◆ **ABOUT THIS TASK**
Range to output from the entries below: the line containing "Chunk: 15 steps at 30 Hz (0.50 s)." through the line containing "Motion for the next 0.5". Set it down exactly, ends included, nothing else.

◆ **DATA SHOWN**
-------

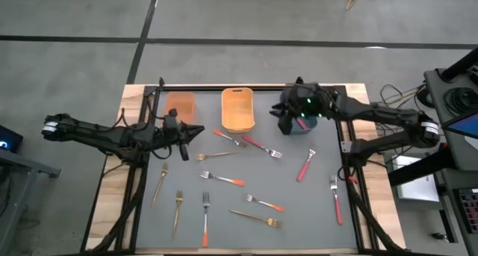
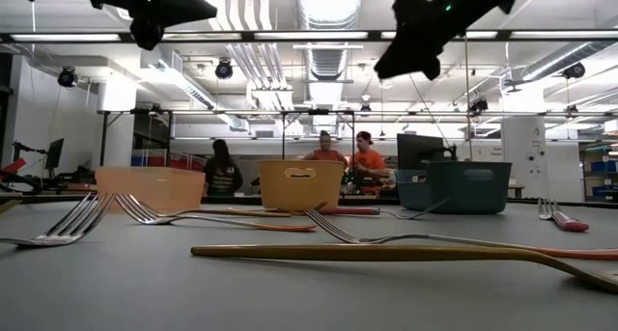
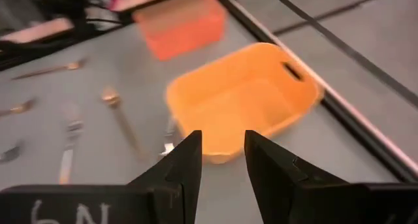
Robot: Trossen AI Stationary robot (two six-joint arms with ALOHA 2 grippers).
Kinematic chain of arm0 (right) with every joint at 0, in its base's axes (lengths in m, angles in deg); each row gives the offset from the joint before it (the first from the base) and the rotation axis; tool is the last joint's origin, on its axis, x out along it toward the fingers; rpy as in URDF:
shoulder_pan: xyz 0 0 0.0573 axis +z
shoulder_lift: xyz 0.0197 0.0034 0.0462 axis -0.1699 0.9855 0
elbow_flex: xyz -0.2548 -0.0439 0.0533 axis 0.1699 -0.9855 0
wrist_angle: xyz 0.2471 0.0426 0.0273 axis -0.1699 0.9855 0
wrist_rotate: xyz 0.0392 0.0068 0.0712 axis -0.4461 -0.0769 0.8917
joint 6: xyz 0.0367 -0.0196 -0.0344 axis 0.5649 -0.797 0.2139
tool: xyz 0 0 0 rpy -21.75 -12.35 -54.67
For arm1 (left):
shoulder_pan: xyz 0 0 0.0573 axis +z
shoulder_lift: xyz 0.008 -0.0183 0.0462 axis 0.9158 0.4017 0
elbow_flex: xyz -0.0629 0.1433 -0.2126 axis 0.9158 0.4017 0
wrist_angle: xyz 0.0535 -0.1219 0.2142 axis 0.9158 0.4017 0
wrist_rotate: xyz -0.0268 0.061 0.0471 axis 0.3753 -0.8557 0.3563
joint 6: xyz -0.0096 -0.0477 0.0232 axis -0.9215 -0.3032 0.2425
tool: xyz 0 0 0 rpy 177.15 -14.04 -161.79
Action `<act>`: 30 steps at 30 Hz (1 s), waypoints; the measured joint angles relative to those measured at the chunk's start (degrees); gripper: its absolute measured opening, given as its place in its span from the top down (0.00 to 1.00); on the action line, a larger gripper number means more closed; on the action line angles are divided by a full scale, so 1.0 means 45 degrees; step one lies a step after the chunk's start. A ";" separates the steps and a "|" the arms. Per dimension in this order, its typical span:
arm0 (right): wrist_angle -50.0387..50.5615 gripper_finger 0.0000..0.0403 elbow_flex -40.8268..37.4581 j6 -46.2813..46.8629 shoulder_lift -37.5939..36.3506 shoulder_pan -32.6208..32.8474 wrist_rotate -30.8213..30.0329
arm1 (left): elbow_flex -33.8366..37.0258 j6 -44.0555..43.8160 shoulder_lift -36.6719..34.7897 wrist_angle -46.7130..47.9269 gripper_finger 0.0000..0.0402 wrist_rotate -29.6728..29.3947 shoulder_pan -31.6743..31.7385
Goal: Sort silverware by color (type)
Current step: Put the gold fork into the orange bin
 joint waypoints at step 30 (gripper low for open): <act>-0.0821 0.74 -0.0870 -0.0969 0.0950 0.2847 -0.0347 | -0.0523 -0.1968 0.5911 0.2184 1.00 0.2587 0.0517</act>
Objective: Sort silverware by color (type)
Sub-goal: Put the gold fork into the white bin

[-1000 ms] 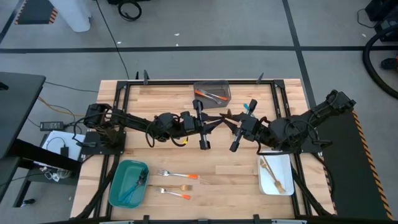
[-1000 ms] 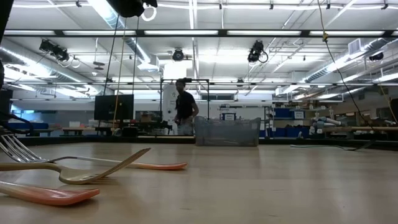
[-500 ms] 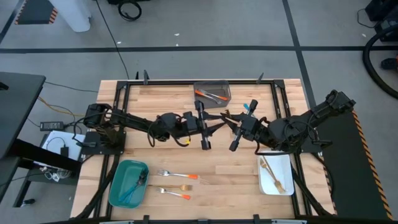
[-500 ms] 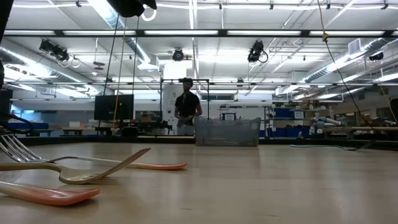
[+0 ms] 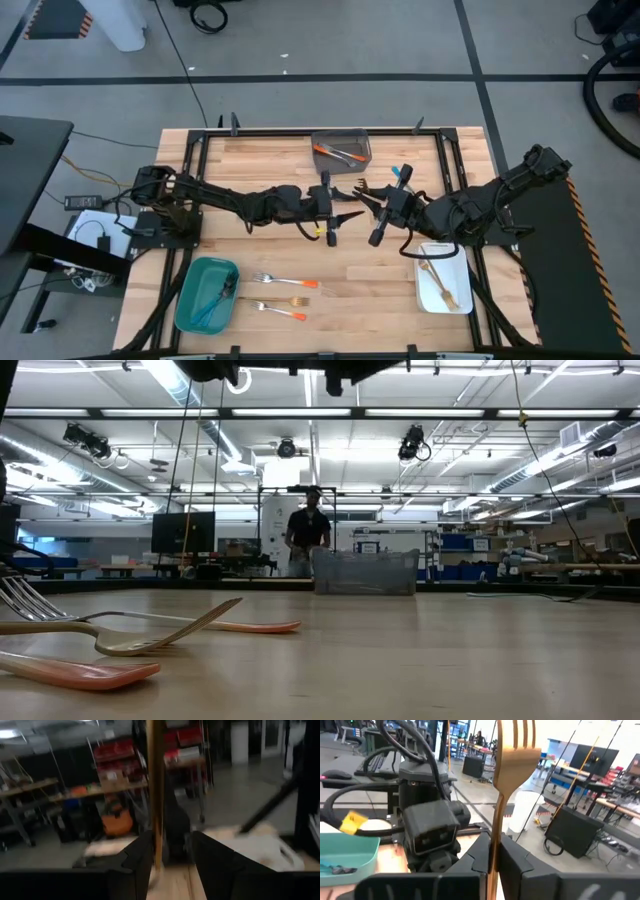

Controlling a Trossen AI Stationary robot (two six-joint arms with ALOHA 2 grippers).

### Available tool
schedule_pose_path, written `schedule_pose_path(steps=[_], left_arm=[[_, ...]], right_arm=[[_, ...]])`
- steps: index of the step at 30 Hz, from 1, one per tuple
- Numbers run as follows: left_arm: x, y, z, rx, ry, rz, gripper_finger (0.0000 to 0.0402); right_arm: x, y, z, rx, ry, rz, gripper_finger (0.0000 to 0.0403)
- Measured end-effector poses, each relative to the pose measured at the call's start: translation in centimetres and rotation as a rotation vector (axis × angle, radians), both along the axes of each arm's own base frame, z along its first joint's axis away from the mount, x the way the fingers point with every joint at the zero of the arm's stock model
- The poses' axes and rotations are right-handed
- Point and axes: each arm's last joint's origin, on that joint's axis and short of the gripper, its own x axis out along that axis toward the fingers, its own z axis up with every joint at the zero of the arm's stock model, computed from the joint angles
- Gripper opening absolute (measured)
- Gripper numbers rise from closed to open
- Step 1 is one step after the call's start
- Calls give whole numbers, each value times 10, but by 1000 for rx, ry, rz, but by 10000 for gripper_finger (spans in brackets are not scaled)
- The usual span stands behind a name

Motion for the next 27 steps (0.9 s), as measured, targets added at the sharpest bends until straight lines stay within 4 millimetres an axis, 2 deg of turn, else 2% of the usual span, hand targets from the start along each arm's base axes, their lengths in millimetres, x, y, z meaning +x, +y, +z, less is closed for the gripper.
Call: schedule_pose_path(steps=[10,15,27], left_arm=[[-16,-1,4,20,195,-21,146],[-21,-3,-4,32,306,-24,146],[-41,-12,-10,12,529,-38,146]], right_arm=[[-1,-1,-8,83,23,-1,29],[-3,-2,-15,137,47,-9,29],[-7,-1,-31,372,104,32,29]])
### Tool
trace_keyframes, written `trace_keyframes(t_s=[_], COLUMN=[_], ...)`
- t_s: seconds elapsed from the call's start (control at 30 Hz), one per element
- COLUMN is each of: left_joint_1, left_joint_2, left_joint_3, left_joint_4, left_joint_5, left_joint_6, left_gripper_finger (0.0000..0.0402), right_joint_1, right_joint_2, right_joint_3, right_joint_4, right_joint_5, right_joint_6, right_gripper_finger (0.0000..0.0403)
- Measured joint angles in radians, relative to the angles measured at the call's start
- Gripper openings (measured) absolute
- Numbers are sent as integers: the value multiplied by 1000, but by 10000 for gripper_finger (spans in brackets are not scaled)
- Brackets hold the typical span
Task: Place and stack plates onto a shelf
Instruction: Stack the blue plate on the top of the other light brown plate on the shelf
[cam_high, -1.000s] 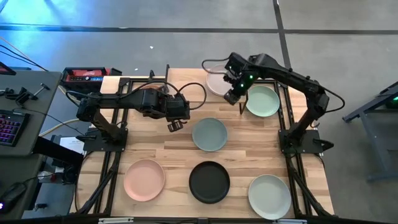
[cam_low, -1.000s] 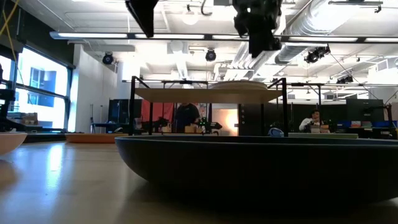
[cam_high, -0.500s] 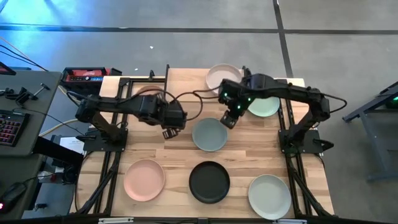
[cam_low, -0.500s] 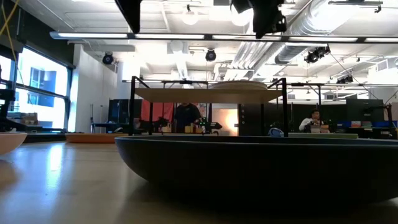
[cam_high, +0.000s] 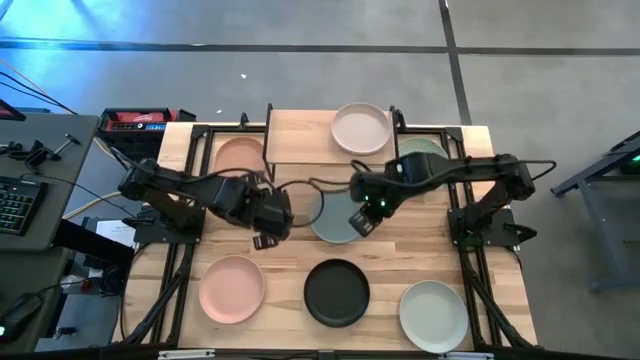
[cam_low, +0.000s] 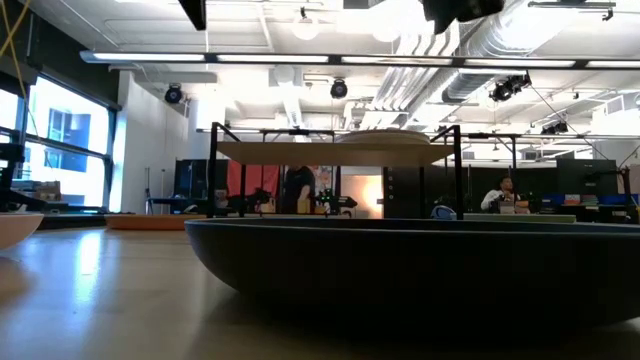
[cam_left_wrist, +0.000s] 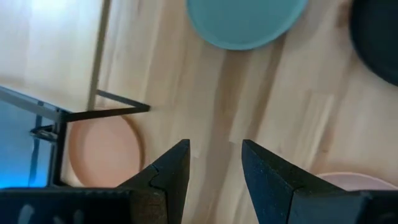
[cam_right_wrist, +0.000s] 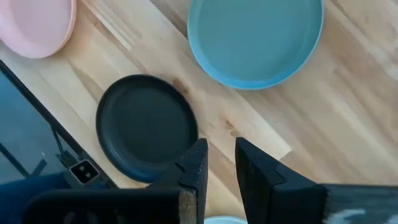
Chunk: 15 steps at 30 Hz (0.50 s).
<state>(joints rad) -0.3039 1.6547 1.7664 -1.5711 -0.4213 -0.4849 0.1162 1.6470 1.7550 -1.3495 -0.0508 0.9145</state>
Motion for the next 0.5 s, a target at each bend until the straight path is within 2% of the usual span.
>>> trace_keyframes(t_s=[0.3, 0.5], left_joint_1=[-129, -213], left_joint_2=[0, 0], left_joint_3=[0, 0], left_joint_4=[0, 0], left_joint_5=[64, 104], left_joint_6=[-177, -242], left_gripper_finger=[133, 133], right_joint_1=[150, 208], right_joint_2=[0, 0], right_joint_3=[-6, -77], right_joint_4=[4, 31], right_joint_5=[122, 172], right_joint_6=[311, 467], right_gripper_finger=[60, 60])
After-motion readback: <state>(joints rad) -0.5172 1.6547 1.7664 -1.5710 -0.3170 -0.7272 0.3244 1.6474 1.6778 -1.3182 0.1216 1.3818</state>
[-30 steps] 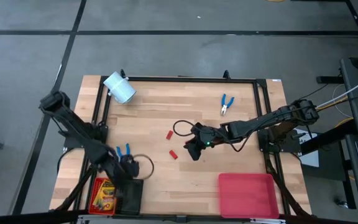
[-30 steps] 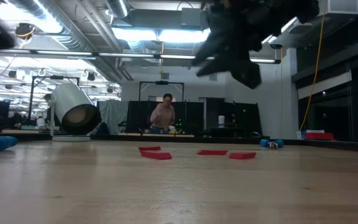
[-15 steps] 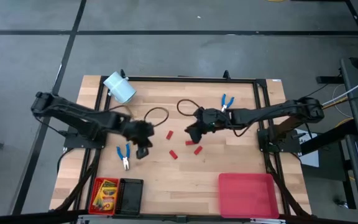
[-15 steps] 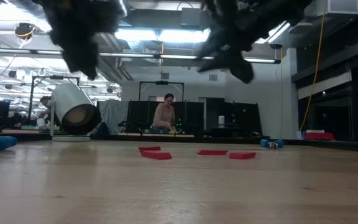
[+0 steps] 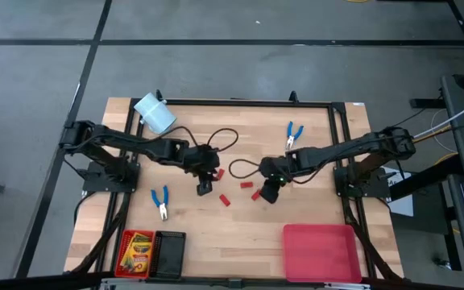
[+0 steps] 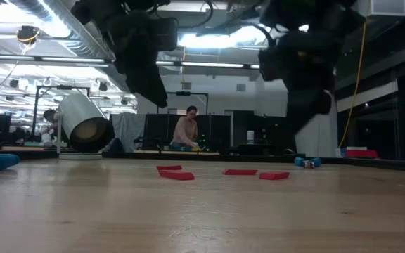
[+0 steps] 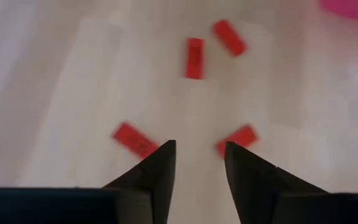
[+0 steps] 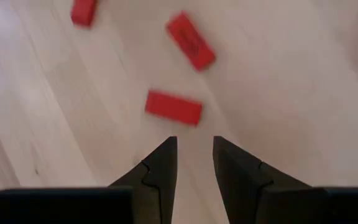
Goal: Pick & Place School Supplies
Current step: Put the red eraser into the black basket
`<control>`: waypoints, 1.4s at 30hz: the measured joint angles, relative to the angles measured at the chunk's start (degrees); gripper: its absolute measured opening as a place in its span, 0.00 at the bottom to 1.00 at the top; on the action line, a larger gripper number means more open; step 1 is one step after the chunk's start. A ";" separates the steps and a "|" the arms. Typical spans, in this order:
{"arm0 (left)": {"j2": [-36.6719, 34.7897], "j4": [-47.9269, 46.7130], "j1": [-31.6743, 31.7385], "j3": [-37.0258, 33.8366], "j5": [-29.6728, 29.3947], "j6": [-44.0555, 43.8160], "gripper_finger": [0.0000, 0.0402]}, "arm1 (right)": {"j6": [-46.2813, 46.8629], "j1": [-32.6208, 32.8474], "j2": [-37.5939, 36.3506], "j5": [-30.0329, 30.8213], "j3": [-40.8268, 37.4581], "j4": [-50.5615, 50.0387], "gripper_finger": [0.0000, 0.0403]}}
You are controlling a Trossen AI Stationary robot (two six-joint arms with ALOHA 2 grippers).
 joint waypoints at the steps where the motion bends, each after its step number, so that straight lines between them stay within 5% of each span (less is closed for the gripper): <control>1: 0.00 -0.35 -0.06 0.02 -2.53 -0.50 0.34 | 0.45 0.29 0.01 -0.42 -0.71 0.19 0.27; 6: 0.47 -5.67 1.75 -0.53 -13.34 -9.91 0.34 | 5.22 3.84 -3.01 2.84 -3.67 1.05 0.27; 16: 9.98 8.54 4.11 -2.47 5.27 -25.56 0.35 | 18.15 9.40 -15.26 15.78 -5.63 1.85 0.27; 24: 13.97 11.69 5.85 -2.56 6.81 -29.77 0.35 | 21.33 11.18 -21.47 22.95 -5.63 -0.58 0.27; 42: 15.05 11.08 8.70 -2.54 7.29 -30.80 0.35 | 22.21 14.13 -22.24 25.25 -5.63 -2.04 0.27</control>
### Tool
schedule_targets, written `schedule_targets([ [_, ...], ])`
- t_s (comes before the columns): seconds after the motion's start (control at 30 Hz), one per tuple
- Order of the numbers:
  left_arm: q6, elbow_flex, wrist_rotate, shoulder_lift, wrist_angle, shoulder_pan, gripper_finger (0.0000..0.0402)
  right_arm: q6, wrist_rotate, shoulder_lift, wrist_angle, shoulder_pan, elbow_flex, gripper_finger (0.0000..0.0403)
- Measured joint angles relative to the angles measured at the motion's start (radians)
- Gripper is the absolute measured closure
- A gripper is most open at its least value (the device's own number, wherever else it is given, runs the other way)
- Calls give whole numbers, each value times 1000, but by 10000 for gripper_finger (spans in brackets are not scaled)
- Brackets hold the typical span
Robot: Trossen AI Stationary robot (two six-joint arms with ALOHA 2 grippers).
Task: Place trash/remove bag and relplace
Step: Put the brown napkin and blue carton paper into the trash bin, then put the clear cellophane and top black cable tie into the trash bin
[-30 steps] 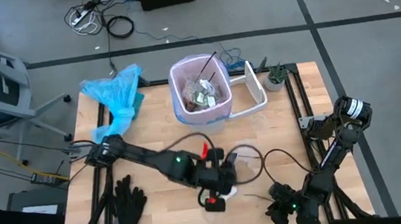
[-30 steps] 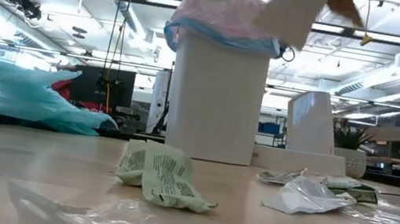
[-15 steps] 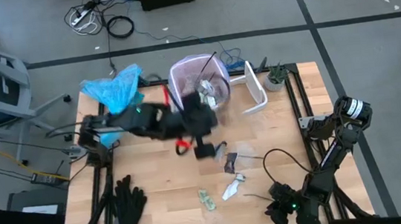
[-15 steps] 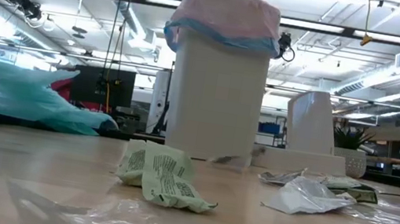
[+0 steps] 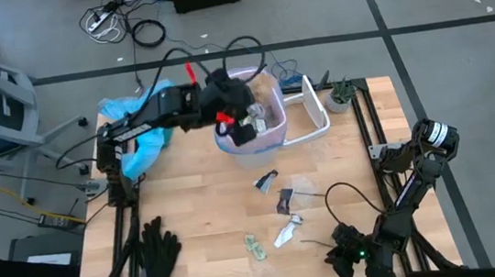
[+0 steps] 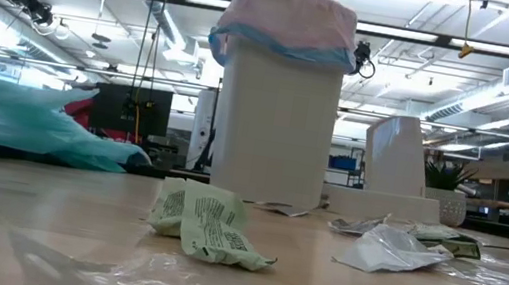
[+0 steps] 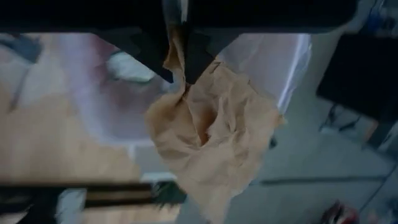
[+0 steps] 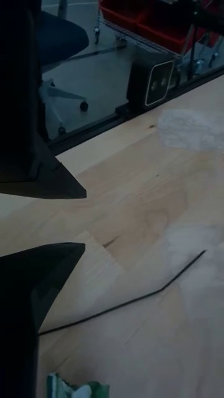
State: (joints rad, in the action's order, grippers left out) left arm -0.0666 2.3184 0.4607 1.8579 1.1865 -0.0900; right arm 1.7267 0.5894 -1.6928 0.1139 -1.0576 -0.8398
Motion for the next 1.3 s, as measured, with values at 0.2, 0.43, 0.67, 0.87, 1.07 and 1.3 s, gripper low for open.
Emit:
schedule_targets([
  [0.2, 44, 0, -64, 0, 120, -78, 309, 7, 44, 0, 1, 6, 0, 292],
  [0.43, 18, 0, -102, 0, 127, -100, 260, -1, 46, 0, 17, 40, 0, 292],
  [0.67, -28, 0, -104, 0, 95, -100, 248, -2, 45, 0, 23, 82, 0, 292],
  [0.87, 73, 0, -176, -15, 108, -93, 249, -141, 19, 0, 23, 139, 0, 292],
  [1.07, 132, 0, -276, -28, 166, 9, 249, -347, -21, 0, 22, 226, 0, 292],
  [1.3, 221, 0, -189, -27, 248, 192, 249, -557, -257, 0, 14, 386, 0, 292],
])
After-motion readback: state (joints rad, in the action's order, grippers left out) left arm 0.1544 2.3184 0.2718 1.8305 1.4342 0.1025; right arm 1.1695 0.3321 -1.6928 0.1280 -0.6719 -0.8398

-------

◆ **SOLVED EXERCISE**
Chunk: 15 steps at 30 Hz (0.50 s).
<state>(joints rad) -0.3039 1.6547 1.7664 -1.5711 -0.4213 -0.4849 0.1162 1.6470 1.7550 -1.3495 -0.0508 0.9145</state>
Motion for the next 0.5 s, a target at each bend until the straight path is within 2% of the usual span.

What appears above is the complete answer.